People with irritable bowel syndrome (IBS) may actually be allergic to gravity, scientists have suggested.
The true cause of IBS is not known, but a scientist thinks it could be due to the pull of gravity on the intestines in the body.
The abdomen is held in place by muscles and bones, but if the body cannot withstand the force of gravity, it could crush the spine and cause the organs to move downward.
This could lead to IBS symptoms, including pain, cramping, dizziness and back problems, according to Dr. Brennan Spiegel, director of health services research at Cedars-Sinai in California.
Some people are better equipped to deal with the pull of gravity on our organs, scientists have suggested
It could even cause an overgrowth of bacteria in the gut – another cause of IBS.
Between 25 and 45 million Americans are affected by the disease, which is more common in women than in men. Its main symptoms are stomach pain, gas, diarrhea and constipation.
Dr. Brennan Spiegel hypothesizes that some people are simply better at coping with gravity than others.
WHAT IS ICS?
Irritable bowel syndrome (IBS) is a common bowel disorder that results in stomach pain, gas, diarrhea, and constipation.
The condition affects between 25 and 45 million Americans.
About two out of three of them are women.
Most people show their first symptoms of IBS before the age of 40.
The cause of the disease is unknown, but it is thought to be due to abnormalities in the gut bacteria.
Symptoms can be managed, but there is no cure for IBS.
Treatment involves taking care of yourself by changing your diet, lifestyle, and exercise.
The diet low in fermentable oligosaccharides, disaccharides, monosaccharides and polyols (FOMAP) is considered effective for people with IBS.
It contains eggs, meat, fruits and vegetables, while avoiding dairy products and wheat.
For example, individuals may have a “stretchable” suspension system where the intestines hang down.
Other people have spinal issues that cause the diaphragm to sag or the stomach to protrude, resulting in a crushed abdomen and can trigger mobility issues.
The theory could explain why exercise can help IBS, because exercise strengthens the support system that holds the organs together.
Dr. Spiegel’s theory of gravity extends beyond the intestines.
He said: ‘Our nervous system has also evolved in a world of gravity, and this could explain why many people experience abdominal ‘butterflies’ when anxious.
“It is curious that these ‘visceral sensations’ also occur when falling to Earth, such as when falling on a roller coaster or in a turbulent plane.
“The nerves in the gut are like an ancient G-force sensor that alerts us when we are having – or are about to have – a dangerous fall. This is just a guess, but people with IBS might be prone to overestimating G-force threats that never happen.
People react differently to gravity, Dr. Spiegel explained, leading to a spectrum of “G-force alertness.”
Some will enjoy the hair-raising sensation of falling on a roller coaster, while others will wish it was over.
Dr. Spiegel said other conditions can also be caused by intolerance of gravity, including anxiety, depression and chronic fatigue.
He says a body struggling to deal with gravity can also struggle to pump serotonin – dubbed the “love” hormone – and other neurotransmitters around the body.
He said: “Dysregulated serotonin can be a form of gravity failure.
“When serotonin biology is abnormal, people can develop IBS, anxiety, depression, fibromyalgia, and chronic fatigue. These may be forms of intolerance to gravity.
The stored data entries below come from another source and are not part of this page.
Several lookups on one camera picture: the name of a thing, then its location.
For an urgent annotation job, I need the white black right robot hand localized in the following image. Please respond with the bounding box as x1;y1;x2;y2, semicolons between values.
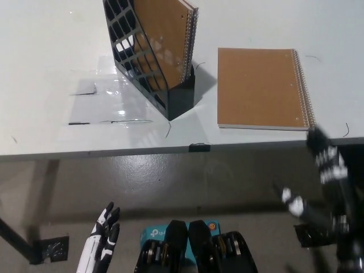
272;126;351;228

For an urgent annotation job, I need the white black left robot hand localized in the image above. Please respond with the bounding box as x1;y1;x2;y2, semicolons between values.
75;201;121;273

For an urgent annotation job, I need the brown spiral notebook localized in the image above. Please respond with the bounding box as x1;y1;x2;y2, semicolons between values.
217;47;318;132
132;0;198;89

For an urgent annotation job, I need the black mesh book holder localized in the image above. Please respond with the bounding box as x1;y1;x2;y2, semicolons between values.
102;0;197;122

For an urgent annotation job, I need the teal tp-link box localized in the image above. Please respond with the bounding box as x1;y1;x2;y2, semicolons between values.
140;218;221;273

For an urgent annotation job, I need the grey table leg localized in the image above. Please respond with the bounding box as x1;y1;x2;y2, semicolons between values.
27;159;60;241

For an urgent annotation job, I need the black diagonal table brace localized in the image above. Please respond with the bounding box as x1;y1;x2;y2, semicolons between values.
0;216;39;257

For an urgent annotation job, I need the black tape on table edge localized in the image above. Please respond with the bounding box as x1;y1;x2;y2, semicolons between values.
188;143;212;152

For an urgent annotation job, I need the clear plastic sheet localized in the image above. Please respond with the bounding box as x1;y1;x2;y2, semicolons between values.
67;55;156;126

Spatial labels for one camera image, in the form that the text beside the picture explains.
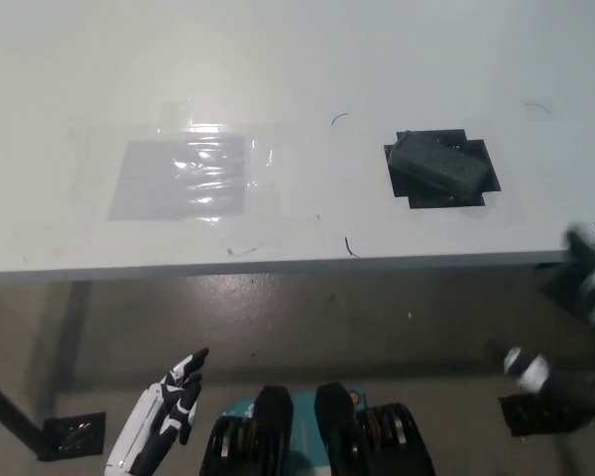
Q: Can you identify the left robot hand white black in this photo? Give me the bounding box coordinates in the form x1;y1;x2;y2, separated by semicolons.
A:
103;346;210;475

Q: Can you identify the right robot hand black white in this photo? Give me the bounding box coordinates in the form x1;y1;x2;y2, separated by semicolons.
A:
503;222;595;428

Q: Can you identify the dark grey whiteboard eraser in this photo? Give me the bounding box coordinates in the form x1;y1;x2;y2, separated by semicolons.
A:
387;130;488;190

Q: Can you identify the black tape marked spot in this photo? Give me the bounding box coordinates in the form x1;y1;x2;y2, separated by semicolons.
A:
382;127;502;210

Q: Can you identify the clear plastic film cover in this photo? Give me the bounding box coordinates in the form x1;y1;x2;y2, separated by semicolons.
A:
151;100;280;225
Other theories are that IBS is a disorder resulting from the interaction between the gut and the brain, as behavioral therapy and substances like serotonin can help.
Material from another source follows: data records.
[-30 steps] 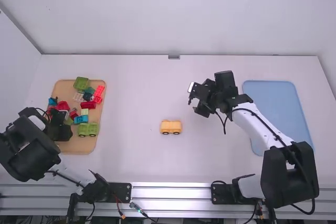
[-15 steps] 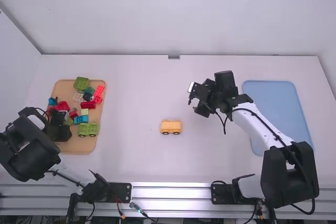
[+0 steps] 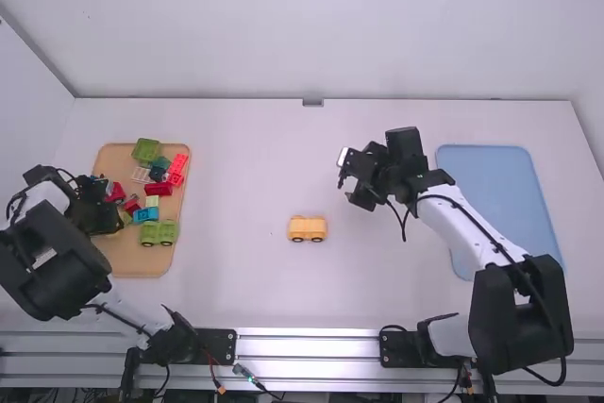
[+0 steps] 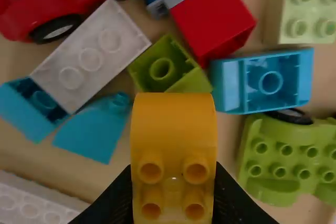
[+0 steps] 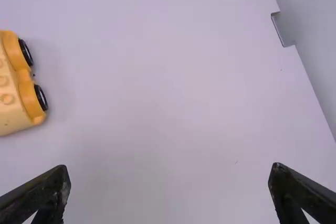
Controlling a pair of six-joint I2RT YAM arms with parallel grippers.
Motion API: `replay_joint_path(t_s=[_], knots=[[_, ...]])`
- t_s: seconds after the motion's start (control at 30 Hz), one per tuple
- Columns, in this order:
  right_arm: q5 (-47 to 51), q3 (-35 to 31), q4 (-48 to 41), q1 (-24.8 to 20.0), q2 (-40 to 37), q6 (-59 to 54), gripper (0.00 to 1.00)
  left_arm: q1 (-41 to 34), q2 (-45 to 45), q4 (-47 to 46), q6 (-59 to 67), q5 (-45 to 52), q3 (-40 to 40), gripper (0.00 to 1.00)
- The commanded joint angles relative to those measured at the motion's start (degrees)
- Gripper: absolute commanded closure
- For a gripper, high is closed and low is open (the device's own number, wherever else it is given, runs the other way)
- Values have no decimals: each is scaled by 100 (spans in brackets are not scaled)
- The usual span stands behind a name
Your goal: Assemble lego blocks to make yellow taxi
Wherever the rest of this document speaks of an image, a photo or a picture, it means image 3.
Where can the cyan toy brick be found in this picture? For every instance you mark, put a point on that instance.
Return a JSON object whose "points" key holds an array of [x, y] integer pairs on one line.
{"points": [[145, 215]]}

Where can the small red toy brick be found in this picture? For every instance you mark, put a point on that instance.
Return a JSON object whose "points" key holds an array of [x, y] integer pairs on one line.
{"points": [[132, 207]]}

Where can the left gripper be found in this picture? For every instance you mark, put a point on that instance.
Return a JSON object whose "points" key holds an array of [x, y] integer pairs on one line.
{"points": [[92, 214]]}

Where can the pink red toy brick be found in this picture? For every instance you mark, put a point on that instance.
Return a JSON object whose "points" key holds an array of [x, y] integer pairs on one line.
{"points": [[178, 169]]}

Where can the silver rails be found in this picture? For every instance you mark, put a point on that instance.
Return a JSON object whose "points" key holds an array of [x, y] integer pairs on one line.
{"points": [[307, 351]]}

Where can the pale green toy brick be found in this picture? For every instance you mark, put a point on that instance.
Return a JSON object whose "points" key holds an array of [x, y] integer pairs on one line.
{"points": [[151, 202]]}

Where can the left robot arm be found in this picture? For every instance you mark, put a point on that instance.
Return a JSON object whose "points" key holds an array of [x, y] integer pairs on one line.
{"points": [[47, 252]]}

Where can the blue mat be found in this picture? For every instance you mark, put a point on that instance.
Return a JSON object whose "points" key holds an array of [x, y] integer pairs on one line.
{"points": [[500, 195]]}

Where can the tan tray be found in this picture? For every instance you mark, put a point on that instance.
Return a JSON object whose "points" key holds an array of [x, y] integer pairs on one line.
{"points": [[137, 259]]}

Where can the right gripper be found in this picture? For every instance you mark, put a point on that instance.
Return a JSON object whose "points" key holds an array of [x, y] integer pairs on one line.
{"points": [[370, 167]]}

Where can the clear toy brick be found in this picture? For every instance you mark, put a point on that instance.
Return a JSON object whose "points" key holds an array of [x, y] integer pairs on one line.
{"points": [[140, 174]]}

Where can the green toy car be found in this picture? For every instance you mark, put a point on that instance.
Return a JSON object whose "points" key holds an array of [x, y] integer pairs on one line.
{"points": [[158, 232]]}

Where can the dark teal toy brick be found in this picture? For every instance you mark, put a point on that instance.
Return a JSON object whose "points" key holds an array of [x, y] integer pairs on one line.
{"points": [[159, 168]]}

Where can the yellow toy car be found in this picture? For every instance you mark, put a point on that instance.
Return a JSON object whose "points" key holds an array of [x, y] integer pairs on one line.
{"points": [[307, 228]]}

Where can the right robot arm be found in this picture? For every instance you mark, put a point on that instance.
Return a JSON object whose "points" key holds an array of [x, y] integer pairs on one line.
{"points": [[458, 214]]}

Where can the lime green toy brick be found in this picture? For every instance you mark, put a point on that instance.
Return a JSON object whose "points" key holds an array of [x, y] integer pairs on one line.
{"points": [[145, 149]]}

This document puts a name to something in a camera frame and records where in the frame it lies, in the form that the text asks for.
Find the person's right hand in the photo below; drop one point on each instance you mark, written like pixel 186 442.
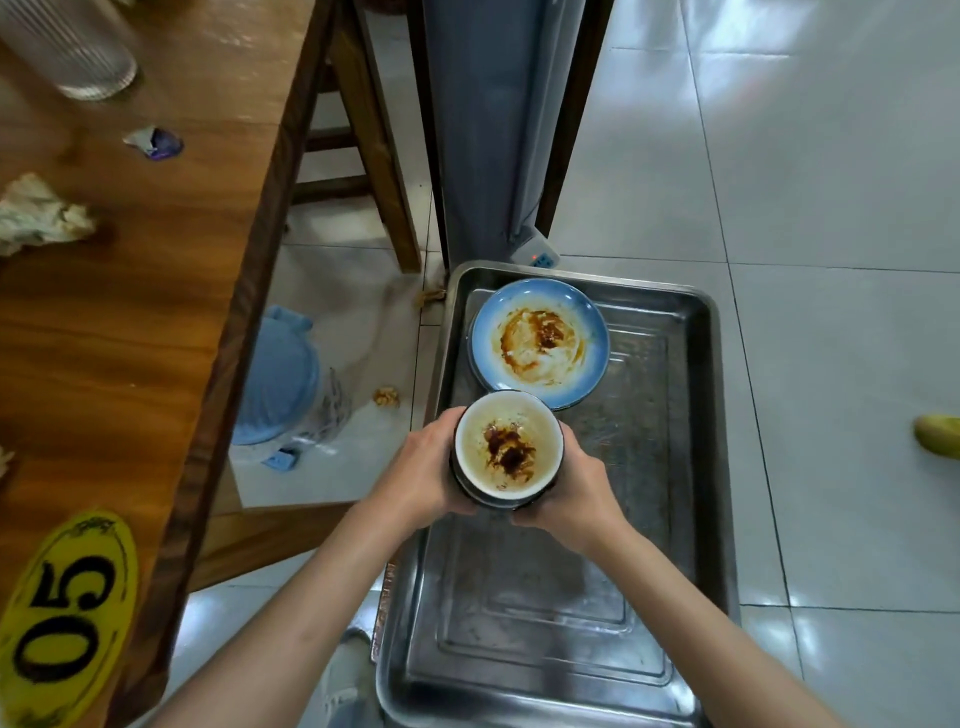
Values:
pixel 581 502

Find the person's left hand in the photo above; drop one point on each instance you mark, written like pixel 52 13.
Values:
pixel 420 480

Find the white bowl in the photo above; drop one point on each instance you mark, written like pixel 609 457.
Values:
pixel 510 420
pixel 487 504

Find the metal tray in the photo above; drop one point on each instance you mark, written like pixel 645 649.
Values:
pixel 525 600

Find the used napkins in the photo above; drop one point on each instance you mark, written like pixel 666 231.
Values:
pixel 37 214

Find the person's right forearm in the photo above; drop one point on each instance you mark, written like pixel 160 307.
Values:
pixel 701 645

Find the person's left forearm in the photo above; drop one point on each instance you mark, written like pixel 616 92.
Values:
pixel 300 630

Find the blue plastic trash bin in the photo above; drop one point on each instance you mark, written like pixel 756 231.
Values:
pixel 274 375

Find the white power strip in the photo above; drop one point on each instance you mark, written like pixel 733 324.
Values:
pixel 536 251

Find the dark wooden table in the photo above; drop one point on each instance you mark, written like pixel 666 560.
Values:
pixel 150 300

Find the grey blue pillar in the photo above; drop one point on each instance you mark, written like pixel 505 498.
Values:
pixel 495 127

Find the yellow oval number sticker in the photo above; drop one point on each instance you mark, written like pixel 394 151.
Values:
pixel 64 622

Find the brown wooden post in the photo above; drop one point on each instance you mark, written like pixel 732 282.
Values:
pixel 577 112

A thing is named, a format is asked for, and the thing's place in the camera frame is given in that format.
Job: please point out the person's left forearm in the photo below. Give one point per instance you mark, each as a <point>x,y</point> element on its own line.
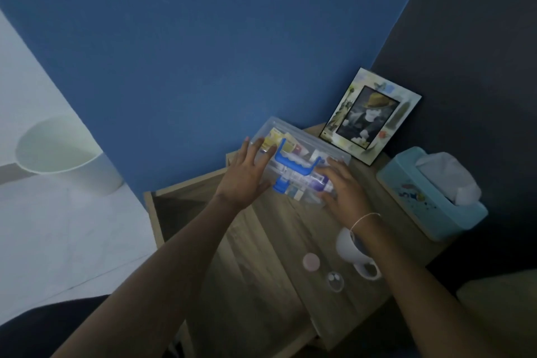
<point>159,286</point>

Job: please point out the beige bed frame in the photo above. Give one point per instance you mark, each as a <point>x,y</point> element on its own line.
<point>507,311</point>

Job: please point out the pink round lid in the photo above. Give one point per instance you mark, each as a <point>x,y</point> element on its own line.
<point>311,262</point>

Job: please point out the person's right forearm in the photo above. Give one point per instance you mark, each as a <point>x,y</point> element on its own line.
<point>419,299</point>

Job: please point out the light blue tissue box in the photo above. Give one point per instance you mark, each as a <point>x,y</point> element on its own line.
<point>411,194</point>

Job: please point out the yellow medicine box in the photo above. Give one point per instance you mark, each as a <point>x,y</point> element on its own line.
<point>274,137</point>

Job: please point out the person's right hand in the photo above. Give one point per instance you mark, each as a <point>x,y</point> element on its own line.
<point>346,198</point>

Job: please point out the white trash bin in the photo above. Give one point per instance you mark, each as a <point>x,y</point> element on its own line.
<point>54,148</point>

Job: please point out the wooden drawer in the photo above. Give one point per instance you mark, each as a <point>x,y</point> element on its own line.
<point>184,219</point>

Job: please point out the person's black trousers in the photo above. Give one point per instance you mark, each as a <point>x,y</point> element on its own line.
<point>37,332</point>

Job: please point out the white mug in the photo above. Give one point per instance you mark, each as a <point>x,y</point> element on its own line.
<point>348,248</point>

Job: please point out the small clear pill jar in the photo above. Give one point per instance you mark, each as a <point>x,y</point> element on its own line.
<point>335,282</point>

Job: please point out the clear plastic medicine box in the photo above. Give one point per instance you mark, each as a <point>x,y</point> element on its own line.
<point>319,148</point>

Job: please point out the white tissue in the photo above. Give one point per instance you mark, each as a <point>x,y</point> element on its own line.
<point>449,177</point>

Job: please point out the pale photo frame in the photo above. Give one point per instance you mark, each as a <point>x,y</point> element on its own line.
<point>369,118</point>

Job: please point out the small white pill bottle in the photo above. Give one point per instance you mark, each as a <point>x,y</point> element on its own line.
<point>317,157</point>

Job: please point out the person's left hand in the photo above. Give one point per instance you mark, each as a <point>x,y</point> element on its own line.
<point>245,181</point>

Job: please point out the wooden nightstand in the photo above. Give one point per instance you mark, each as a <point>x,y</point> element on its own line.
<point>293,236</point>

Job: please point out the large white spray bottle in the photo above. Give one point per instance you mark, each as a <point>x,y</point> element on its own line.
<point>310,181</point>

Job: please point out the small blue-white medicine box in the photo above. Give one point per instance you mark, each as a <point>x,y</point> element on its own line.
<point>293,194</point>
Another idea is that IBS is caused by harmful bacteria in the gut. Studies indicate that the disease can be controlled with antibiotics and a diet high in eggs, meat, grains, and fruits and vegetables.
Gut hypersensitivity, atypical serotonin levels, or a dysregulated nervous system could also be to blame.
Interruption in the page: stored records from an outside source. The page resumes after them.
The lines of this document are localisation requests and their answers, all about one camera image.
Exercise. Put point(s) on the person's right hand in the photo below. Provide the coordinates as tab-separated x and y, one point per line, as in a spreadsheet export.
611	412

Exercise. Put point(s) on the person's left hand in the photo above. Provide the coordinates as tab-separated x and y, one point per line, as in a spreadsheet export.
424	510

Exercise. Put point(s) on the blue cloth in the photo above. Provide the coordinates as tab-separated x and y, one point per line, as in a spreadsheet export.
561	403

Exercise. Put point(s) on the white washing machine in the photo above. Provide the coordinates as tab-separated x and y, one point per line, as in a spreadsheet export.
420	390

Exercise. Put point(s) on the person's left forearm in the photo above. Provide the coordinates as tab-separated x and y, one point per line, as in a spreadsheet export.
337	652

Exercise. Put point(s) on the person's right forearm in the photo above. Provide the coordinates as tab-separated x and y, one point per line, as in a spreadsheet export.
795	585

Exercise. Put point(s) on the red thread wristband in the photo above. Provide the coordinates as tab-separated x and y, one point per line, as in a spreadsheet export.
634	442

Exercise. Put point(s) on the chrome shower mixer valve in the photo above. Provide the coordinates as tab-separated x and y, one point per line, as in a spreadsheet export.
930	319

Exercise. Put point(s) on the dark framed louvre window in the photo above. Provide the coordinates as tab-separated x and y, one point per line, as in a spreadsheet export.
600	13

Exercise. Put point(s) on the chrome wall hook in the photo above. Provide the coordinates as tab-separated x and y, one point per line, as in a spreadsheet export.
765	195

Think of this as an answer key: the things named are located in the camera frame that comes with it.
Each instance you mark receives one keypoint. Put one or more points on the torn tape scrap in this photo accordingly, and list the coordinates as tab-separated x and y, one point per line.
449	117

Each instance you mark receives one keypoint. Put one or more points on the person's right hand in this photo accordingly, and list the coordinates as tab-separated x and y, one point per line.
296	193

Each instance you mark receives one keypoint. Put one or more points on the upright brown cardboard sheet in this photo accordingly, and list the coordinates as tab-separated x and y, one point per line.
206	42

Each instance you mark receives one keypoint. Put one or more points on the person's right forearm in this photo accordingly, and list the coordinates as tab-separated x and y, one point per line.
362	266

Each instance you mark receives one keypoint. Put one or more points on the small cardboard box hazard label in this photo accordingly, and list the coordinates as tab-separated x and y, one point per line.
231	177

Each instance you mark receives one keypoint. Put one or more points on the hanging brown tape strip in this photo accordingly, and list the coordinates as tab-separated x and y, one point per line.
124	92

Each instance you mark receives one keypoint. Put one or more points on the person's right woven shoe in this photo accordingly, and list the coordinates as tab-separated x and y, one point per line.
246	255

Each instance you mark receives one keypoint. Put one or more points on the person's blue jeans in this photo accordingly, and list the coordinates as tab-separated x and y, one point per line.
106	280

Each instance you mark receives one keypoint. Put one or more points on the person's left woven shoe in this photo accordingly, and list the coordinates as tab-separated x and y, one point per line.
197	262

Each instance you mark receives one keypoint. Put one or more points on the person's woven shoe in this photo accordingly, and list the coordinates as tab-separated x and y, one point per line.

More research is needed to test Dr. Spiegel’s idea and examine potential treatments.
Dr Shelly Lu, president of the Guild of Women in Gastroenterology and director of the Digestive and Liver Diseases Division at Cedars-Sinai, said the theory was “provocative”.
“The best thing about it is that it’s testable,” she said.
She added: “If true, this is a major paradigm shift in how we think about IBS and possibly treatment as well.”
The hypothesis was published in the American Journal of Gastroenterology.